6 thoughts on “al-Qaeda beats the system”

  1. The problem with your view is that it would give the president vast authority to label anyone he so chooses as an “enemy combatant” and there would be no check on that decision. Do you really want to give President Obama (or anyone for that matter) the authority to lock up literally anyone he chooses and that person has no way to appeal that decision? Setting up some sort of military tribunal is also fraught with problems since these are heavily rigged against the accused.

    I agree that the situation you described isn’t a good one. However, the alternative is even worse from my perspective. If we end up preventing terrorist attacks on our soil by granting essentially dictatorial powers to our president then that’s hardly a victory.

  2. I couldn’t agree more Marc. If anything I’m not sure you’ve gone far enough in highlighting the dangers of such an approach.

    I think this piece from League of Ordinary Gentlemen (http://www.ordinary-gentlemen.com/2009/11/how-could-this-happen/) makes clear another key problem with an acceptance of these sort of governmental powers. There’s something fundamentally wrong with the U.S. engaging in this sort of behaviour and no one being called to task for it.

  3. Are you saying that a man who essentially admitted to several counts of fraud and money laundering should go unpunished? I don’t agree with the finding of the judge and believe he should have gotten the maximum sentence.

    Nor do I think that the conditions al-Marri alleged were overly harsh. My original submission compared the treatment he claimed he received at the Navy brig to that he incurred willingly at an al-Qaeda camp. It’s a pity that the Red County editor removed that line because I thought it was a great one.

    It’s not like the decision to determine al-Marri was an enemy combatant was made lightly. You may find this helpful as it was one piece of information I was provided.

  4. All I’m saying is that the president should not have the power to determine someone is an “enemy combatant” and not have that determination subject to independent judicial review. If you give the president the authority to indefinitely lock up anyone he chooses and that person has no chance to challenge that detention, then the president is essentially a dictator. Do you agree with giving the president this authority, Michael?

  5. But he did have the chance to challenge his detention and he lost based on the fact he was a non-citizen.

    I understand your fear of the situation being abused and part of that is on voters to not elect someone who would abuse the power. In this case, I believe President Bush – as Commander-in-Chief – was correct based on the evidence I saw. And it’s not like the charges came out of thin air.

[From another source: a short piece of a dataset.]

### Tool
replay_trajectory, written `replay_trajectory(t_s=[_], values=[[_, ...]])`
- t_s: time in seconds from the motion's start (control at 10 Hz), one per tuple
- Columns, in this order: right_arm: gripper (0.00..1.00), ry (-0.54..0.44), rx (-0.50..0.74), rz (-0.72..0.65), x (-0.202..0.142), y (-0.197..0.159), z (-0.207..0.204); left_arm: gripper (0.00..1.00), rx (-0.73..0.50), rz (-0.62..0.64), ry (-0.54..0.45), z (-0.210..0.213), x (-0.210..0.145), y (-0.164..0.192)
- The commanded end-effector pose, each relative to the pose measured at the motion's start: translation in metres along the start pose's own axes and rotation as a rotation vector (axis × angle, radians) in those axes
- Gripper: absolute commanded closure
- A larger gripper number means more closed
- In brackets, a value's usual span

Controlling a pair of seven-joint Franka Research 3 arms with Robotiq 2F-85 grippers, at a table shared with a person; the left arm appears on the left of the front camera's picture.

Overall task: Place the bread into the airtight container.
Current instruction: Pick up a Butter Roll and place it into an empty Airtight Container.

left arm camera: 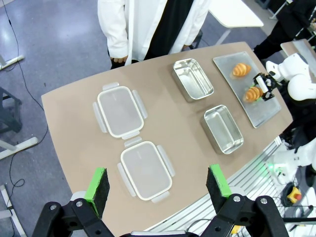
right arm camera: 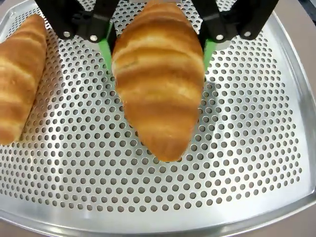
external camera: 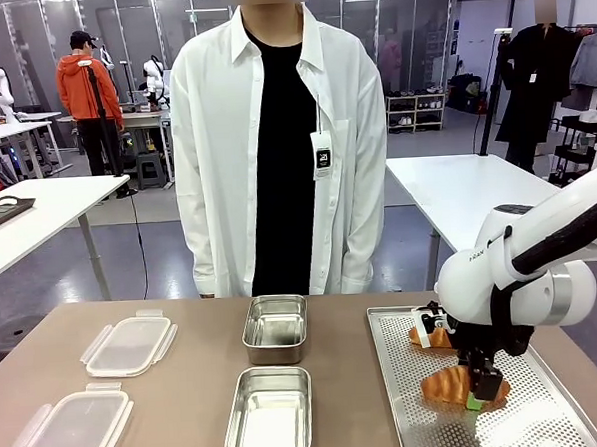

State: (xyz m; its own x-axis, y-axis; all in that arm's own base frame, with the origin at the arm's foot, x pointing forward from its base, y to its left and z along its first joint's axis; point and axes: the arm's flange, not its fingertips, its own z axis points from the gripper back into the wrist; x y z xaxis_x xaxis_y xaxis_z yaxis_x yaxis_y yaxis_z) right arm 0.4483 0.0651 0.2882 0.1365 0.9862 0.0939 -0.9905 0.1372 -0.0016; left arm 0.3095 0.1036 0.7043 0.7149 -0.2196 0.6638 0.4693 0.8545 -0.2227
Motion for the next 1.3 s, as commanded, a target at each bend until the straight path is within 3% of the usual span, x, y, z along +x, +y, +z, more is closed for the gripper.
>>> replay_trajectory(t_s=[0.0, 0.4, 0.7, 1.0, 1.2], values=[[0.55, -0.021, -0.011, 0.015, 0.004, 0.003, 0.009, 0.0, -0.009, -0.016, -0.001, 0.001, 0.0, -0.001], [0.55, -0.003, -0.031, -0.041, 0.036, 0.032, 0.065, 0.0, -0.009, -0.016, -0.001, 0.001, 0.0, -0.001], [0.55, -0.018, -0.021, -0.086, 0.08, 0.065, 0.089, 0.0, -0.009, -0.016, -0.001, 0.001, 0.0, -0.001], [0.55, -0.054, -0.016, -0.117, 0.14, 0.095, 0.098, 0.0, -0.009, -0.016, -0.001, 0.001, 0.0, -0.001], [0.55, -0.016, -0.035, -0.093, 0.195, 0.117, 0.091, 0.0, -0.009, -0.016, -0.001, 0.001, 0.0, -0.001]])
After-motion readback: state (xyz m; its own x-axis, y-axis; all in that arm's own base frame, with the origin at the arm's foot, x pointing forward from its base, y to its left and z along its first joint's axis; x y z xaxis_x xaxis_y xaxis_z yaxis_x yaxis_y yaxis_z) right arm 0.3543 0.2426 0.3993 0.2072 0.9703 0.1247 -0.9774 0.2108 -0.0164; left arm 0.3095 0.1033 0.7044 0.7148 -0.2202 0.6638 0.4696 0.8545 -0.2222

    Again, I disagree with the reduction of sentence based on treatment al-Marri was alleged to have suffered. Since al-Marri pleaded guilty to the actual charge, even he admitted he should be punished somehow for running afoul of the law.

  6. If you are relying on voters to elect someone who won’t abuse his power, then you are essentially advocating the rule of men, not the rule of law. We are a government of laws, not of men. It shouldn’t matter if the most corrupt idiot were elected, he shouldn’t have the power to infringe upon our liberties.

    And so what if al-Marri was a non-citizen? Is it OK for the president to be able to detain anyone he wishes with no review as long as that person isn’t a citizen? Plus, Bush and Cheney advocated the president being able to do this to anyone, citizen or non-citizen. And if I recall correctly there was some support for the president being able to strip U.S. citizens of their citizenship if he determined they were “terrorists.”

    The fact that al-Marri was able to receive a reduced sentence because of his treatment indicates the failure of the Bush policy of treating detainees. Besides being a violation of both human rights and U.S. law, the torture these men received undercuts any legal cases against them. If you support punishing these men, then you should be pretty upset that the idiotic policies pursued by Bush make obtaining that punishment much more difficult.